◆ **Aim of the exercise**: Would you return the data exactly as given, except for its pictures?

* * * * * * *

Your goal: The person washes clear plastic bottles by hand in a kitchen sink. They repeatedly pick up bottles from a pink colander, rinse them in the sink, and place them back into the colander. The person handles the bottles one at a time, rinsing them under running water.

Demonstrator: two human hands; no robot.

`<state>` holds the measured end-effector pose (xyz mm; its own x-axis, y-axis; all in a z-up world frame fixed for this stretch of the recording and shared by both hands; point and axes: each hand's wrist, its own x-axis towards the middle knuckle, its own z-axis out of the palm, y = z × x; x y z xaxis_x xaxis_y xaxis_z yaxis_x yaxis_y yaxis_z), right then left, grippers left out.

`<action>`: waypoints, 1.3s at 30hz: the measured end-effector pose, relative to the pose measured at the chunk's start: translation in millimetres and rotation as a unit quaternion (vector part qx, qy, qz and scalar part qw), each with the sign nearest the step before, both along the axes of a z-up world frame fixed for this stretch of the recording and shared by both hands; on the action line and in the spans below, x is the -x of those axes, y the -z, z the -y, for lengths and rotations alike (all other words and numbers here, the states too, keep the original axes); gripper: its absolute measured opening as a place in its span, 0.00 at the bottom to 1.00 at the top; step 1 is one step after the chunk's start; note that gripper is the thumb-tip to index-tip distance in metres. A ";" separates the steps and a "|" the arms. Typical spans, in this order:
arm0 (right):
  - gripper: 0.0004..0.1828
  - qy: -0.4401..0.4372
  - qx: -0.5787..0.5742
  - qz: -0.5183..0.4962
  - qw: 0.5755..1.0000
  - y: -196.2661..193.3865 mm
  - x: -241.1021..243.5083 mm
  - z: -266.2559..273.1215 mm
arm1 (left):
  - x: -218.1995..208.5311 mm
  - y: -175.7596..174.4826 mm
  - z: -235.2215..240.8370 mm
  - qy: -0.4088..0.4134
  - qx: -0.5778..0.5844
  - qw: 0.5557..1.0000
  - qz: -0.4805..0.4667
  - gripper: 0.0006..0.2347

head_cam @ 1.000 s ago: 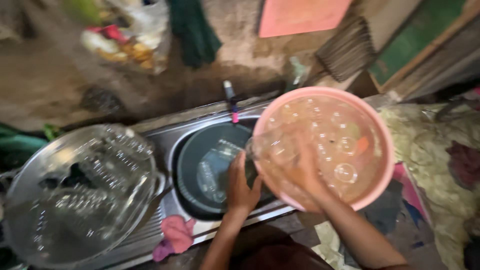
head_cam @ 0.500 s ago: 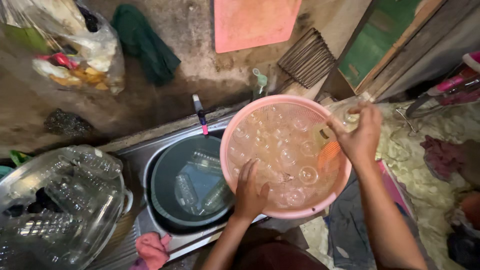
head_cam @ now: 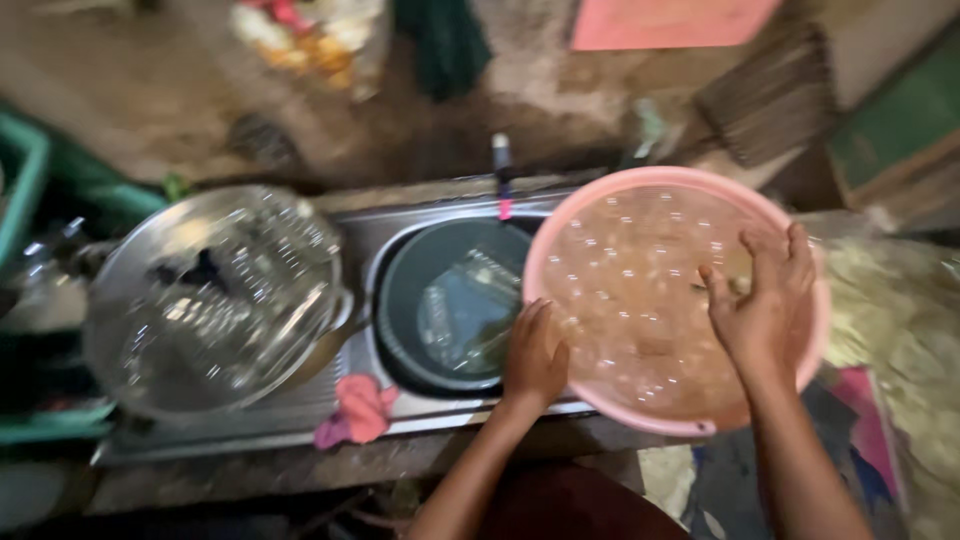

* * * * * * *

◆ **Final answer**:
Your goal: The person washes clear plastic bottles by hand in a kitchen sink. They repeatedly pick up bottles from a pink colander, rinse them in the sink, and place them back into the colander. The person handles the bottles one at a time, rinsing them under running water.

Demonstrator: two human hands; no robot.

`<state>` holds the measured end-effector pose (xyz mm; its own x-axis, y-axis; all in a z-up world frame fixed for this stretch of the recording and shared by both hands; point and axes: each hand's wrist, its own x-axis towards the middle knuckle, its own z-axis out of the palm, y = z × x; x y z xaxis_x xaxis_y xaxis_z yaxis_x yaxis_y yaxis_z), right then left, grippers left out.

`<action>`: waypoints, 1.3s at 30hz: the measured end-effector pose, relative to the pose measured at the chunk's start: translation in millimetres and rotation as a unit quaternion (vector part qx, qy, qz and scalar part qw), each with the sign nearest the step before, both along the axes of a z-up world frame fixed for this stretch of the recording and shared by both hands; on the action line and in the spans below, x is the -x of those axes, y the -z, z the -y, for lengths and rotations alike (all other words and numbers here, the states too, keep the original axes); gripper: its absolute measured opening as a place in its span, 0.00 at the bottom to 1.00 at the top; step 1 is one step after the chunk's start; note that gripper is the thumb-tip to index-tip distance in metres. A ";" separates the steps and a "|" the arms. Typical spans, in this order:
arm0 (right):
  - gripper: 0.0004..0.1828
  - qy: -0.4401..0.4372
  - qx: -0.5787..0.5742
  - qz: -0.5183..0.4962
  - qw: 0.5755..1.0000
  - y: -196.2661..193.3865 mm
  - x: -241.1021..243.5083 mm
  - z: -266.2559..273.1215 mm
arm1 (left):
  - x: -218.1995..208.5311 mm
  - y: -175.7596..174.4826 mm
  - z: -235.2215..240.8370 mm
  - qy: -0.4088..0.4134
  - qx: -0.5778..0.5844
  - qw: 0.5557..1.0000
  - qz: -0.4805..0.4667
  - gripper: 0.0006..0.2347

head_cam @ 1.000 s ago: 
head_cam @ 0.500 s ago: 
head_cam @ now: 

A complete answer has now been given.